[Brief] Work through the lines of the material below, note those with the word "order", and give their number, nothing else.
- Opening Delimiter -
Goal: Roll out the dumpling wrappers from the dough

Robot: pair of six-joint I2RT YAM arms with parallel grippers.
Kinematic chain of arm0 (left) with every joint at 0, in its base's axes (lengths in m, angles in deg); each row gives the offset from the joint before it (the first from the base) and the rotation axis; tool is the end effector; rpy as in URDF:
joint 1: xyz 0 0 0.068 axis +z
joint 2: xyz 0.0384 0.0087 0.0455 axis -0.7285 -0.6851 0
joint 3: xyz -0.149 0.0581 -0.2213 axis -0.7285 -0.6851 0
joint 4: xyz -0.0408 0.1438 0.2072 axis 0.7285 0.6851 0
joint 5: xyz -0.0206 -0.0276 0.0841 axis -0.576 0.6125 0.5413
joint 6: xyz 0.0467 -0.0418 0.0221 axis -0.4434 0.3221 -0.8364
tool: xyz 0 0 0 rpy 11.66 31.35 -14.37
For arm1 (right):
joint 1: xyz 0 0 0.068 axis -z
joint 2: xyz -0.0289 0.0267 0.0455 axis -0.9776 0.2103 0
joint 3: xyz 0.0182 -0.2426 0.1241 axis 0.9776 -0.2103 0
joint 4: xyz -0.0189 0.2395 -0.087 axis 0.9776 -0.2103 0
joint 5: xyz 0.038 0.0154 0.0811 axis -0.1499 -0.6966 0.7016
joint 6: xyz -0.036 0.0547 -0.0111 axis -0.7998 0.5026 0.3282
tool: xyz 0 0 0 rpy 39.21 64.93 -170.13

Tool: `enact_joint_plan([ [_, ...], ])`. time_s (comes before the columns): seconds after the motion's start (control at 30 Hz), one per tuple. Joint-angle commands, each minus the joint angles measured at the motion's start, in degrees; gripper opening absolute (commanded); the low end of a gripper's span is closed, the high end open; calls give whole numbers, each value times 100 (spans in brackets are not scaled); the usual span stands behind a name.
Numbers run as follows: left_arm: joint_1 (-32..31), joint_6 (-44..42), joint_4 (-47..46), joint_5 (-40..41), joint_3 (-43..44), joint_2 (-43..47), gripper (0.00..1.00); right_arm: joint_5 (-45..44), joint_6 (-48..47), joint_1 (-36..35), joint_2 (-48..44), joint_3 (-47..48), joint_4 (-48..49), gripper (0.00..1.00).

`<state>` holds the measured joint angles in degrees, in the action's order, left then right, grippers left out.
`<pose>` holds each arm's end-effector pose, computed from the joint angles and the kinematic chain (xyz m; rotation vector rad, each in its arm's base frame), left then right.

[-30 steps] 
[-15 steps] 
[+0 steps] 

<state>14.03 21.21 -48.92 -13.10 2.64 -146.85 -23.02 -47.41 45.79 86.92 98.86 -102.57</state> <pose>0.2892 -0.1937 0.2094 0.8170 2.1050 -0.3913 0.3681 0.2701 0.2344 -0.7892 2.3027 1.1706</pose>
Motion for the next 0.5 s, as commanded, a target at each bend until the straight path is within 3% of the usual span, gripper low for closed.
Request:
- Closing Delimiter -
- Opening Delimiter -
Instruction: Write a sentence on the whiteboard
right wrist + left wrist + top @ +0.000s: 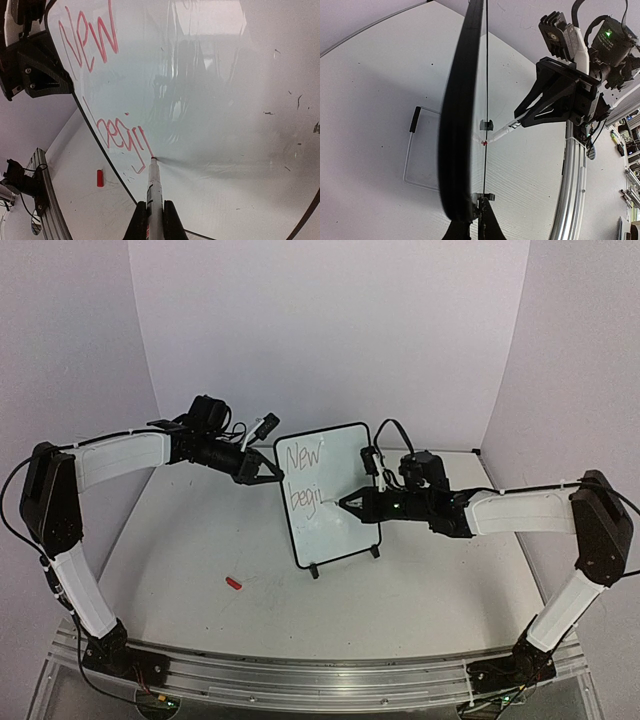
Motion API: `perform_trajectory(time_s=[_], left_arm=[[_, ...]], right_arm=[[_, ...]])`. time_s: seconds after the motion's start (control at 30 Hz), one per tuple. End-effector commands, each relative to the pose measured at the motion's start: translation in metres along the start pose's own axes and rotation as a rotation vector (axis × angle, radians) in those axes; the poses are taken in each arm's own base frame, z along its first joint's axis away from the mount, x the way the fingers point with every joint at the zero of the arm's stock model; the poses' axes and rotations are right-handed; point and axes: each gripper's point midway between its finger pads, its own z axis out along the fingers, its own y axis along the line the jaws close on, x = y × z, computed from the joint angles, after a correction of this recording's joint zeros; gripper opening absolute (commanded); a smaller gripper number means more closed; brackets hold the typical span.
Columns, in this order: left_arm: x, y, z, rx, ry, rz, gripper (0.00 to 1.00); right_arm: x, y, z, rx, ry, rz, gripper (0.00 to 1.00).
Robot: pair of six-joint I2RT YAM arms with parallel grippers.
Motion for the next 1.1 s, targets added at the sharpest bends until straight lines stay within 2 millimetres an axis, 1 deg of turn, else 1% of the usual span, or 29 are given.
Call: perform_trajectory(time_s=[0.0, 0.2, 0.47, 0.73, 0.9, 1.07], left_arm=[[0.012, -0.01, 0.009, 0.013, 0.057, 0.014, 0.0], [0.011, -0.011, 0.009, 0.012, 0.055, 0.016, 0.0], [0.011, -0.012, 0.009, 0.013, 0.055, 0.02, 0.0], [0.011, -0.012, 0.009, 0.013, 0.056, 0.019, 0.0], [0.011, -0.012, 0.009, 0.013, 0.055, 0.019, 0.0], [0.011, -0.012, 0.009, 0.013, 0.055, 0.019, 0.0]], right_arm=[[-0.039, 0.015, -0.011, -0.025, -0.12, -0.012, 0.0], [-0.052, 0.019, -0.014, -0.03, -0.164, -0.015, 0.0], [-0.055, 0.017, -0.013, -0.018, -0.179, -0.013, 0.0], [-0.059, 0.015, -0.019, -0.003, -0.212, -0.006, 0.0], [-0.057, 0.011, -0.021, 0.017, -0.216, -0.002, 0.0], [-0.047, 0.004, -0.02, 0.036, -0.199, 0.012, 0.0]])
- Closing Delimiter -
[Answer box] 2